Raw material pressures ease while other expenses rose

The raw material cost as a percentage of sales reduced by 10bps Y-o-Y and 100bps Q-o-Q to 25.4% in Q3FY12. The series of innovative additions in the menu, price mix and a strong sales growth in the quarter helped negate the high milk prices seen during the last 9 months. Other expenses reduced by 60bps Y-o-Y and 100bps Q-o-Q to Rs.814 mn. Rental cost however rose to 8% as a percentage of sales in Q4FY12 while it stood at 7.7% in Q4FY11 and 7.1% in Q3FY12. Though the operating profits grew by 140bps Y-o-Y to 18.5% in Q4FY12, it declined 40bps on a sequential basis led by higher rentals and staff cost in the quarter. (19.4% in Q4FY12 vs 18.8% in Q3FY12)
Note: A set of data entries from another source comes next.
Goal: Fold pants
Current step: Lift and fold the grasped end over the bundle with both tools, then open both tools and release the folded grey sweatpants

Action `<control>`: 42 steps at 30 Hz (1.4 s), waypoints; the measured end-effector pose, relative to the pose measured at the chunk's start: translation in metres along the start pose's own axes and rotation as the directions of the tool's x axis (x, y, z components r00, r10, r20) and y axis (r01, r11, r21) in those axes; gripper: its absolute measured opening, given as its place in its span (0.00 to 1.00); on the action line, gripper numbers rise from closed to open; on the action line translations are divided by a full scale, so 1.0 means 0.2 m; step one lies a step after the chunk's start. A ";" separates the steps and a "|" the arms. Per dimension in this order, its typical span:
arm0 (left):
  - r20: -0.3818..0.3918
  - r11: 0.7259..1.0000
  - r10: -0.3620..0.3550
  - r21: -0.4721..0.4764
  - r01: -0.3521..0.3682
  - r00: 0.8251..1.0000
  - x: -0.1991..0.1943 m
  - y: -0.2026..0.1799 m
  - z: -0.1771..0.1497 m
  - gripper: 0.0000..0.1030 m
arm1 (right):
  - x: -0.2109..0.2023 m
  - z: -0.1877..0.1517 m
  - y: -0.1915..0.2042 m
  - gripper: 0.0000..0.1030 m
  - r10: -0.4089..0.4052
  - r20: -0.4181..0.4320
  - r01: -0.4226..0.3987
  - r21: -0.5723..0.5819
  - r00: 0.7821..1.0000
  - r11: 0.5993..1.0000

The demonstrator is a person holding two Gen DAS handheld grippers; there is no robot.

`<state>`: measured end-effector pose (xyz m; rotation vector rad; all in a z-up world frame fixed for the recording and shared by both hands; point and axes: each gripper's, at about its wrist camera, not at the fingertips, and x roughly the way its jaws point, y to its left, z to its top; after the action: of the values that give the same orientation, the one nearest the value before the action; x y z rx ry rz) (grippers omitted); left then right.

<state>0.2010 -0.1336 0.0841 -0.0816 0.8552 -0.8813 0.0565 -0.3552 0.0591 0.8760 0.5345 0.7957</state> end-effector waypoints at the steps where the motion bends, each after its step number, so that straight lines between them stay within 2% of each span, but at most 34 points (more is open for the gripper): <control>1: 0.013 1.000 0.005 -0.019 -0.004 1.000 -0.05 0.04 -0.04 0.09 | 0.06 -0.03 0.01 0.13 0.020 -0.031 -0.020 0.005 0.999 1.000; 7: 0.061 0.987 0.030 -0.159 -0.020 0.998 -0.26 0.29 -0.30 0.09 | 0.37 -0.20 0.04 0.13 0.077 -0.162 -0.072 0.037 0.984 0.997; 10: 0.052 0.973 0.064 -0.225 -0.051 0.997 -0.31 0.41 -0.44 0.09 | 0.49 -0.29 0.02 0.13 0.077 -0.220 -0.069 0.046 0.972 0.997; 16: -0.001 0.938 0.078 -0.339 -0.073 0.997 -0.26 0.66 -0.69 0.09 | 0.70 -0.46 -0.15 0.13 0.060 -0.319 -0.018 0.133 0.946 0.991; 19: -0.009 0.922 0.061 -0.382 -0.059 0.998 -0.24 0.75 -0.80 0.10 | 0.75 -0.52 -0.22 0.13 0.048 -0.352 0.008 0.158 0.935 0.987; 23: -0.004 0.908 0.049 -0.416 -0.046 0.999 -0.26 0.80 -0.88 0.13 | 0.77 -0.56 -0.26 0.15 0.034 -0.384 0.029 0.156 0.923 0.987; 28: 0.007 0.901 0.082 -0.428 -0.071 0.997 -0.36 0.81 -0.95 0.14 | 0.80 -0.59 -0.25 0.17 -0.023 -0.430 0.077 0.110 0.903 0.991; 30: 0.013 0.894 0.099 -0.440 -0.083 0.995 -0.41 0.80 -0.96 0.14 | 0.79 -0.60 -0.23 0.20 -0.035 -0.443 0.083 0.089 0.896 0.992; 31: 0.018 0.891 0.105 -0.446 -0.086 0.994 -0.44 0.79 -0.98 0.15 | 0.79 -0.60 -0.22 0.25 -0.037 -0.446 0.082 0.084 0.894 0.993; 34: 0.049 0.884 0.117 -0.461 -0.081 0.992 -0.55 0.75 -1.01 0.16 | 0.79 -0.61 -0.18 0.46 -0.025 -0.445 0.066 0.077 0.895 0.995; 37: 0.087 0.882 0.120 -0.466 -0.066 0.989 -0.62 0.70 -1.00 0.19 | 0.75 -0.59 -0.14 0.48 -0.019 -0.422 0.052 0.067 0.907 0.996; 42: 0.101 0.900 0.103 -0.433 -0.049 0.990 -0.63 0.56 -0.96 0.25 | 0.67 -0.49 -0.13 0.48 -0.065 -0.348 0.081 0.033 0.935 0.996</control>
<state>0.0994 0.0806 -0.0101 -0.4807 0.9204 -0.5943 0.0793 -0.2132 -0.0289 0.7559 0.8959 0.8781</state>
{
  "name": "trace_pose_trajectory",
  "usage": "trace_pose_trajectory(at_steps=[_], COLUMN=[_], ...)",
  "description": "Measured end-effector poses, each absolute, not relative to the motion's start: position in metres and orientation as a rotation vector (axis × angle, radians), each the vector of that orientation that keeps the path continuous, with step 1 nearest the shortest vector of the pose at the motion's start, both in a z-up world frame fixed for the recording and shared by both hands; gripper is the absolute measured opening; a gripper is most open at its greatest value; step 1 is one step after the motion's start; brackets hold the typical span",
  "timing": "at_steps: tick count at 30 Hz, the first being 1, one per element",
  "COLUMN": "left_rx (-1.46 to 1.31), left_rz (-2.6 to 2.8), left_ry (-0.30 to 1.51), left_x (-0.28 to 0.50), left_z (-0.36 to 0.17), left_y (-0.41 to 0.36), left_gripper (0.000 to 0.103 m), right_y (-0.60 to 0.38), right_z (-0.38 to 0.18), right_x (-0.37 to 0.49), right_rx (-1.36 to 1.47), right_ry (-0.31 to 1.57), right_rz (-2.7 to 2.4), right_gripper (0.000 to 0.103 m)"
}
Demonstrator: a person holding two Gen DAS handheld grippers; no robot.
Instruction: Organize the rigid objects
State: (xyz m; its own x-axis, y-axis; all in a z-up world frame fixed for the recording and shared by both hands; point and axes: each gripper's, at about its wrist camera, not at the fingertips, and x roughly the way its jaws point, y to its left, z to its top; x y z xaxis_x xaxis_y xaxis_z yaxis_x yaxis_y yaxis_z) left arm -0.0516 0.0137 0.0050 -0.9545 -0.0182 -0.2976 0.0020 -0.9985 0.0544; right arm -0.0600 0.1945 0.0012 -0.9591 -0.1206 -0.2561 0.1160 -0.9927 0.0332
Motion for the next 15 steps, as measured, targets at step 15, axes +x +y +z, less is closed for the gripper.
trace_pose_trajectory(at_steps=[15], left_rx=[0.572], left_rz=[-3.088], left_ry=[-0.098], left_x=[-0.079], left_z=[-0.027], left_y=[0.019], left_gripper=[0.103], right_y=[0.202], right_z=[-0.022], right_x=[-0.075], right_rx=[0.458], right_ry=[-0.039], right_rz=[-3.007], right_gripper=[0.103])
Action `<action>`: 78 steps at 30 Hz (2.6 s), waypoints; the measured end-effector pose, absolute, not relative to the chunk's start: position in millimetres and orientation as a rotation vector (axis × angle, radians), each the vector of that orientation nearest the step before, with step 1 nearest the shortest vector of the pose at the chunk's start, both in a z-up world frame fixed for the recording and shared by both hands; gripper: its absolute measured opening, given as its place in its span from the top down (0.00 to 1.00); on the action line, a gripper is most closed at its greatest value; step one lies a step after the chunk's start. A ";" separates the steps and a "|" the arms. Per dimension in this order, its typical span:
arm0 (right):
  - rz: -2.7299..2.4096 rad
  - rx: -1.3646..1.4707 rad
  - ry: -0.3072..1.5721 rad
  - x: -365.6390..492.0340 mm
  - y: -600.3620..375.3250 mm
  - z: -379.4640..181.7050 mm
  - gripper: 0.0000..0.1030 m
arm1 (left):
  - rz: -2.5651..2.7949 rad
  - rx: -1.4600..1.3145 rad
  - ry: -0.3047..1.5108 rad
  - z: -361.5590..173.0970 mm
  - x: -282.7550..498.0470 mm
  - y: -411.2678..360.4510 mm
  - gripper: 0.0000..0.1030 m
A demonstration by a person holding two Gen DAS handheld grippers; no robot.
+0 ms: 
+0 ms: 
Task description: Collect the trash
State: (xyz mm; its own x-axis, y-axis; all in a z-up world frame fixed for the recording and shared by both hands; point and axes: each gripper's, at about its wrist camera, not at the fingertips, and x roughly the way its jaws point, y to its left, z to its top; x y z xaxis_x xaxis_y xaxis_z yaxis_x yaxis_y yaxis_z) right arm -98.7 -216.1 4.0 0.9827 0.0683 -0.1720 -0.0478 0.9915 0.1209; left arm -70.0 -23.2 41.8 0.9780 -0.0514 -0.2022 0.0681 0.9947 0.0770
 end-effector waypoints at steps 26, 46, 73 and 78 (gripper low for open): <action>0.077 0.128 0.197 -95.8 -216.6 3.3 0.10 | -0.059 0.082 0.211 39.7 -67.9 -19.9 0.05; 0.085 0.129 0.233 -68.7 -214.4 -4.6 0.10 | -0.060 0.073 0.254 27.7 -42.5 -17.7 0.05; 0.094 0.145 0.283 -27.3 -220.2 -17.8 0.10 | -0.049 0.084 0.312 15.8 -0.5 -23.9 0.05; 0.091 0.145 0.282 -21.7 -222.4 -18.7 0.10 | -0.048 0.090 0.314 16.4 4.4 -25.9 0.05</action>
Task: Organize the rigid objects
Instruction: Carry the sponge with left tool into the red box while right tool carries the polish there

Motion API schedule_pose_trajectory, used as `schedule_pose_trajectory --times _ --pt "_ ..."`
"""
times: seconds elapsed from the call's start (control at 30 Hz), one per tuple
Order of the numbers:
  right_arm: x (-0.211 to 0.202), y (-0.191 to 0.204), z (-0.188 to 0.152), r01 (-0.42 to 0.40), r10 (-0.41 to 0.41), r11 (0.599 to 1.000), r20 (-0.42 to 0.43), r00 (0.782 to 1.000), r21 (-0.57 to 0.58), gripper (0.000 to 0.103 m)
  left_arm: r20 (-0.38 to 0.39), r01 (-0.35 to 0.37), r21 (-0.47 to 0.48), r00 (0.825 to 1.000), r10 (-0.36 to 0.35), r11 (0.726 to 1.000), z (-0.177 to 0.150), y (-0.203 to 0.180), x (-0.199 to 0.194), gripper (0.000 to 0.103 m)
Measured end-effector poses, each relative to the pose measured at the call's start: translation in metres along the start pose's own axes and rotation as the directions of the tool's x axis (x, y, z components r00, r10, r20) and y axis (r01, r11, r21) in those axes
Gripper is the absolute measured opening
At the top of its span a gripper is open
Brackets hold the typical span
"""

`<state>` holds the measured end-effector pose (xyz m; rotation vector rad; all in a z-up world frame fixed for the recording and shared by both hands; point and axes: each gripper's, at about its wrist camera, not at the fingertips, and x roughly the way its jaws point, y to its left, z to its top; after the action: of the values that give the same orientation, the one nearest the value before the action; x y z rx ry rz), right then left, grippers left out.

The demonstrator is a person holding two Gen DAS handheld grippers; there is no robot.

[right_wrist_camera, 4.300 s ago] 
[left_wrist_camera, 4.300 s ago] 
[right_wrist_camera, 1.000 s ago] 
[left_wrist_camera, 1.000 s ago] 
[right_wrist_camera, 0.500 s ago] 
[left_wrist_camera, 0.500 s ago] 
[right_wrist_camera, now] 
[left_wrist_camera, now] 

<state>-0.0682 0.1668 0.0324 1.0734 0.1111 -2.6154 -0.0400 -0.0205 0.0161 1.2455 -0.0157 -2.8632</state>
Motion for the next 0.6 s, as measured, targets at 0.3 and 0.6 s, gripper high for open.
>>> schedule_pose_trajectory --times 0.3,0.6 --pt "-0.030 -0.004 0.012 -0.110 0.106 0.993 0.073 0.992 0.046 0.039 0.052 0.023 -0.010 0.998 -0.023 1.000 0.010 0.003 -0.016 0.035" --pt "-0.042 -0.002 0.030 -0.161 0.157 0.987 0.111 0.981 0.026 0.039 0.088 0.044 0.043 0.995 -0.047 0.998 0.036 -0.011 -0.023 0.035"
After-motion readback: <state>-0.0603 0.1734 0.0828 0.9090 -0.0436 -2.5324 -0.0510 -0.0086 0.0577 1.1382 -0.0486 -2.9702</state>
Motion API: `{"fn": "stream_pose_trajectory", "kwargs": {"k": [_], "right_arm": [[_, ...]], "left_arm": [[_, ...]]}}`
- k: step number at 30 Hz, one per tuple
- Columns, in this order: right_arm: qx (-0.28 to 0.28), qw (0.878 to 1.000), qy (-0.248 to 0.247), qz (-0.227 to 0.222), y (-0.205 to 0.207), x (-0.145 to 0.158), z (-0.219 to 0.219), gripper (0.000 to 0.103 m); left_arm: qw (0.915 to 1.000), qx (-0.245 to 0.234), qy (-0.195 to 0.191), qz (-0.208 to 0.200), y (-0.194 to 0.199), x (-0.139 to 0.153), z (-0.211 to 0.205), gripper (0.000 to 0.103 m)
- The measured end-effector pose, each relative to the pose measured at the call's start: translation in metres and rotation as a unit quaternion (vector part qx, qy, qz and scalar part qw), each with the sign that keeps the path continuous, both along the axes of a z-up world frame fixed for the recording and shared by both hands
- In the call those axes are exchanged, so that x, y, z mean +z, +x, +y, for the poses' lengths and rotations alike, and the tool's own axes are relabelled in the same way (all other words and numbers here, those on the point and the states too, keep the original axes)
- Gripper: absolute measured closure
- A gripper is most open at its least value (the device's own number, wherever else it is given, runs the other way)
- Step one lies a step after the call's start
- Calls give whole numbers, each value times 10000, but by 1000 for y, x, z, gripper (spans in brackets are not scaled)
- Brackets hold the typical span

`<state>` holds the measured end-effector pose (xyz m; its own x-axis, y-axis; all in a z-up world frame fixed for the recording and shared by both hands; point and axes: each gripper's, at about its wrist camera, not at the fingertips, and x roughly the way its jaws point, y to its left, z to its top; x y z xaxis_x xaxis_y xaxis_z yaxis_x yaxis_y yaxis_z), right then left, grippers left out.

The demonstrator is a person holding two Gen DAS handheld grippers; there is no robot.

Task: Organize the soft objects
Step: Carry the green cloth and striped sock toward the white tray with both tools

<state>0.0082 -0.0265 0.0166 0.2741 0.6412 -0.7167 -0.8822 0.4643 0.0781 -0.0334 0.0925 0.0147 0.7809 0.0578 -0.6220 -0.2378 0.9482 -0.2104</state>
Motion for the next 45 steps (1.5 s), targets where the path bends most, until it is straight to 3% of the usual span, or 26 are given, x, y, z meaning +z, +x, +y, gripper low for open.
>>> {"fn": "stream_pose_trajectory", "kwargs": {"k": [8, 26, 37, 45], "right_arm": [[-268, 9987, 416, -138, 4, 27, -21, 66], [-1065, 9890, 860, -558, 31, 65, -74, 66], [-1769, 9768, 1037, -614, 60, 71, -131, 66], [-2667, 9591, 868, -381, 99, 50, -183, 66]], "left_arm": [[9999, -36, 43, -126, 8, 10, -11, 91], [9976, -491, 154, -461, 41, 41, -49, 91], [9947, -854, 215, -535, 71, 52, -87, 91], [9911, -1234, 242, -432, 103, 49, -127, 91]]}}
PAT grew 51.8% Y-oY but declined sequentially

While the higher EBITDA margins resulted in a 58.9% Y-o-Y growth in EBITDA to Rs.525 mn (flat sequentially), the profit growth was marginally lower at 51.8% Y-o-Y growth and decline of 0.5% sequentially standing at Rs.293 mn. The profit gains were marginally lower due to the higher tax rates seen in the quarter which stood at 29.9% as compared to 24.7% in the same period last year.

Valuation & viewpoint

We increase our target price on the stock to Rs.885 per share in view of the management revising its store additions in FY13E to 90 from the earlier 85. The new store addition guidance should result in a higher than estimated EPS.

However, the valuations appear rich given a) the recent run up in the stock over the last six months, b) lower SSS growth expectations in the future, c) lower average sales per store, and d) lower scope of margin improvement. Consequently we revise our rating to SELL with a target price of Rs.885 per share.